- _COLLECTED MATERIAL_
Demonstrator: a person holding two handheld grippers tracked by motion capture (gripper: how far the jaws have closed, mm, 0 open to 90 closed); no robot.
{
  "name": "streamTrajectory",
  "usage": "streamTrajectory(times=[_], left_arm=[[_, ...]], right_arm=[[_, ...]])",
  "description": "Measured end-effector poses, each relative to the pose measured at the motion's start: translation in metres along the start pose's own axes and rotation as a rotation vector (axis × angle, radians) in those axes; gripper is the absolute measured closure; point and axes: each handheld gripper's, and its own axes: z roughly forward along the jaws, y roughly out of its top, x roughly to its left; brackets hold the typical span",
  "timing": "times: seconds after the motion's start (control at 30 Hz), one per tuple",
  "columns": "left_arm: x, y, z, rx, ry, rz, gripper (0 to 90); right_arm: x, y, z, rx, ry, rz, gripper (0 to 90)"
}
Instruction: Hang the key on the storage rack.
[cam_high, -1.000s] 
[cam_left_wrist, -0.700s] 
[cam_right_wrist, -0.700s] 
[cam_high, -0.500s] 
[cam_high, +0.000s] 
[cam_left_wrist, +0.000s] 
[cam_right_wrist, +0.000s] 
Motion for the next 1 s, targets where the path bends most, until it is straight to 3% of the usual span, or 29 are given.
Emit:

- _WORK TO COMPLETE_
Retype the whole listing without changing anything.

- _COMPLETED EXERCISE_
Demonstrator: a person holding two handheld grippers tracked by motion capture (gripper: how far the jaws have closed, mm, 0 open to 90 closed); no robot.
{
  "name": "streamTrajectory",
  "usage": "streamTrajectory(times=[_], left_arm=[[_, ...]], right_arm=[[_, ...]])",
  "description": "Measured end-effector poses, each relative to the pose measured at the motion's start: translation in metres along the start pose's own axes and rotation as a rotation vector (axis × angle, radians) in those axes; gripper is the absolute measured closure; point and axes: each handheld gripper's, and its own axes: z roughly forward along the jaws, y roughly out of its top, x roughly to its left; brackets hold the typical span",
  "timing": "times: seconds after the motion's start (control at 30 Hz), one per tuple",
  "columns": "left_arm: x, y, z, rx, ry, rz, gripper (0 to 90); right_arm: x, y, z, rx, ry, rz, gripper (0 to 90)"
}
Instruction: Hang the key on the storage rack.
[cam_high, -1.000s] 
[cam_left_wrist, -0.700s] 
[cam_right_wrist, -0.700s] 
[cam_high, -0.500s] 
[cam_high, +0.000s] 
[cam_left_wrist, +0.000s] 
[cam_right_wrist, +0.000s] 
Motion for the next 1 s, targets where the path bends most, until it is straight to 3% of the usual span, or 29 are given.
Emit:

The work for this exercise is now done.